问到陈勋,他也觉得今天确实没多少意思,见陈超这样来处理两家的关系,心里也感觉到陈家在外面确实气短。心想,即使大哥到这里来,能够怎么样跟张新洋说开这事?敢不敢强硬地面对张家和其他人的压力?实际上,给张新洋说好话确实不能解决问题,至少不会在不损及陈家利益的前提下和张新洋能够说好这事的。如今,杨强华的办法肯定隐含更大的危机,只是眼前却是顺利地过了。
不知道要怎么说,陈勋看了看陈超,见他一脸厌恶的表情都不加掩饰,自然是对杨强华这样不动味,不即刻按照他的说法去做心态的直接表现。陈超再怎么样,都不会对陈勋有什么见外的表现,至少的尊重还是要给的。
“强华,还再拖什么,得有一个态度。京城这里你不知道,今天的教训要好好记住。”陈超说,向杨强华走近两步。孙玥就站在杨强华身后不远,杨强华才给张新洋接好脱臼的关节,还没有回到自己站立的地方,陈超就进来了。孙玥脸上有种味道,淡淡的似乎有些悲凉,对陈家这样子处里问题这样子对待杨强华,心里很不好受。
谁知道这个男人心里的骄傲,谁知道他心里有多大的抱负?二哥或许了解一些了,其他的人都将他看成是向下的不通任何事理的人。
陈超表现得越急,张新洋和宋家那子弟心里越不好受,要是陈超知道之前发生什么事,那天所说的每一句话都是十足的打脸,陈超确实不知道包厢里的变异,但包厢里的人个个都觉得脸给打得啪啪响。
也了解到什么是强权,强力者所具有的特权,对弱势一方的肆意所为,而弱势者唯有忍受的那种感觉。其他人对这样的感觉早就有了,要不也不会依附在张新洋等人的身边,唯有张新洋和宋家那人感受尤为强烈,也引起更深刻的仇恨。
“三哥,我记住了。”杨强华说,拿着酒瓶也不跟陈超解说,走到张新洋身边,身子将张新洋的表情完全挡住,张新洋见他走过来,脸上无法控制地表露出惊慌恐惧,很丰富的表情杨强华看着也不觉得,更精彩的表情变化都见过的,已经适应了。
“你……”张新洋不知道要怎么说,此时身体已经不痛,但那种痛感还没有消失,随着杨强华的靠近感觉很强烈而清晰,浑身禁不住地微微颤抖,又不知道要怎么说才好。
进来的三个人,除了陈超之外,另两个也都是圈子里的人。
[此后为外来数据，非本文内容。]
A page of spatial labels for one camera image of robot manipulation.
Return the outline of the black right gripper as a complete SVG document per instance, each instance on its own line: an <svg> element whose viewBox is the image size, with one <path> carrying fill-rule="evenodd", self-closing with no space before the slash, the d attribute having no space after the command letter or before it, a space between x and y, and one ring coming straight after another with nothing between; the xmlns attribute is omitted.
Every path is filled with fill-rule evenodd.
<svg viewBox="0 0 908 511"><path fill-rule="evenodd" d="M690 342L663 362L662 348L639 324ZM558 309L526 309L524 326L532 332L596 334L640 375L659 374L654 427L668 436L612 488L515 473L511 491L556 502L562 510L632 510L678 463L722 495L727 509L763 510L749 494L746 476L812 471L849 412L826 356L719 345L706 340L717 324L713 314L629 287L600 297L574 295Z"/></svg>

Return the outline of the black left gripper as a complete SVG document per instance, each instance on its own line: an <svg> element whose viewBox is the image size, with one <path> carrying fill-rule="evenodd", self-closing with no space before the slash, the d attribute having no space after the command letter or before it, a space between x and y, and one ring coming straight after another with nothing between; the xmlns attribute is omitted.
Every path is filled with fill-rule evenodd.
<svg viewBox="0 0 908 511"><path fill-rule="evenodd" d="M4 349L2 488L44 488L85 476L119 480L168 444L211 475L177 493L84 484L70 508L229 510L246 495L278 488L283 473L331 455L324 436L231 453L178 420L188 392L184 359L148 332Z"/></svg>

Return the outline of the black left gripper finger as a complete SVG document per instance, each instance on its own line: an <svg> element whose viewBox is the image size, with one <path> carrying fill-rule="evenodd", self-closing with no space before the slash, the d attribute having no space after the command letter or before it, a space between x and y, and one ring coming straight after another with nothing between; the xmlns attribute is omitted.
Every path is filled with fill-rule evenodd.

也有一定的背景家事,平时跟张新洋有些交情,但这样的交情也只是局限在各家族之间的那种默契。陈超将这两人叫过来,也是为了说和今天的事情,陈家跟这两家有着不少的生意上的合作,今天过来要是帮着陈超平衡了这起冲突,今后在彼此的合作上能够得到更多的利益。
张新洋知道他们的来意,但今天这种场景来人越少越好,说话也越少越好。只是无法跟陈超明说,见杨强华脸色平静地过来,却拿不准他会不会将一瓶酒都关紧自己嘴里,这个人心狠手辣这样的事保敢做出来的。
杨强华倒一杯就出来,递给张新洋说,“张少,请。”张新洋犹豫着不知道他是在表演什么,彼此已经撕破脸了还有必要这样表演下去?再多留都是让自己多丢些脸。
但却不敢不接那酒,也不说话,将酒仰头就喝了,分外呛人。威士忌平时没少喝,但都不是这样种喝法。没有加冰也没有兑冷茶的威士忌入口不难,但喝下后却容易醉人。